Comentario
A la hora de efectuar una valoración general sobre el significado de la arquitectura urbana hispanorromana, ha quedado demostrada su importancia como uno de los principales vehículos de expresión del poder de control que sobre todos los aspectos de la vida de los ciudadanos ejercía Roma como potencia dominadora. Esta sensación de dominio fue imponiéndose sobre las distintas áreas de la Península de una forma gradual y siempre ajustada a la realidad de cada momento.Ya la arquitectura de los primeros momentos de la conquista, eminentemente militar por necesidad, ofreció exponentes como el impresionante dispositivo ciclópeo erigido en la zona superior de Tarragona para proteger a las tropas romanas allí concentradas que constituye todo un símbolo de prestigio y de poder. A medida que fue ampliándose el territorio conquistado, en aquellas zonas dotadas de unos signos de mayor desarrollo cultural es donde comenzó a implantarse un decidido programa de introducción de las manifestaciones de la más genuina tradición itálica.

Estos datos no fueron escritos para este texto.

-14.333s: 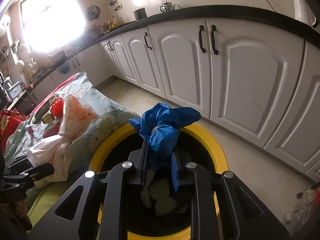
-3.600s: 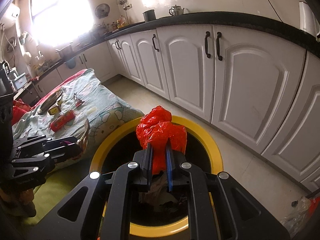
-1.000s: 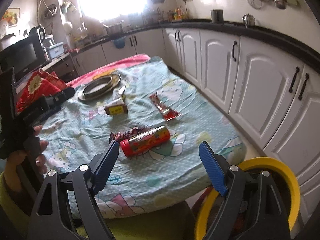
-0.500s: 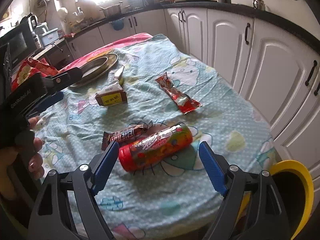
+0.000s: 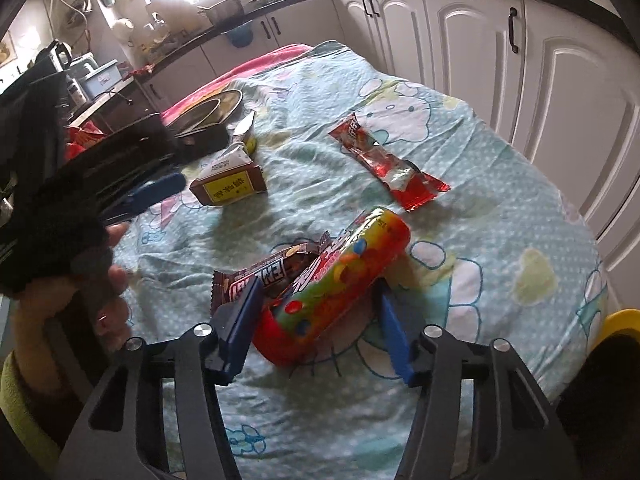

Este proceso, que tuvo su inicio en el comienzo del siglo I a. C., encuentra en Ampurias, y en particular, en su foro, el ejemplo más destacado de la trascendencia que otorgaban los romanos a la urbanización como instrumento de romanización de un territorio. Este fenómeno experimentó un considerable auge a partir de la segunda mitad del siglo I a. C., cuando, primero César, y a continuación, Augusto, abordaron la remodelación de toda la Península, una vez pacificada. Es el momento en el que surgen nuevos modelos urbanos que pretenden ser un reflejo del prestigio alcanzado con bastante frecuencia a raíz de un ascenso en el rango jurídico.
Las capitales de provincia cumpliendo su función de órgano representativo del poder central imitan programas monumentales y decorativos procedentes de la metrópolis. El culto al emperador y, en definitiva, el nuevo régimen, empieza a apoderarse de las principales manifestaciones de la vida ciudadana, precisamente, a través de la arquitectura adornada con elementos iconográficos de gran carga simbólica que encontrarán su máximo exponente en los conjuntos arquitectónicos dedicados al culto imperial provincial (Tarraco, Augusta Emerita, Colonia Patricia).
En el siglo II, la monumentalización de las ciudades estaba llegando a su techo y, salvo la excepción de la Nova Urbs de Itálica, que no tiene parangón en toda Hispania, la actividad constructora ya no tuvo empuje del siglo y medio anterior. Comienza a partir de aquí un lento proceso de decadencia en el que, paulatinamente, las ciudades hispanorromanas irán siendo despojadas de sus principales exponentes monumentales.
Este desmantelamiento se verá agudizado a raíz de la crisis del siglo III, donde una nueva sociedad, a pesar de seguir conservando durante algún tiempo la fe en el emperador como señor y dios viviente, ya no dispuso de los mismos mecanismos de representación y participación política que durante 300 años habían cohesionado la población provincial y, así, la arquitectura que había ido jalonando el desarrollo de la vida urbana fue perdiendo sus funciones hasta convertirse en la mejor cantera para las construcciones de unas ciudades, viejas en el tiempo, pero nuevas en cuanto a su fisonomía y organización interna.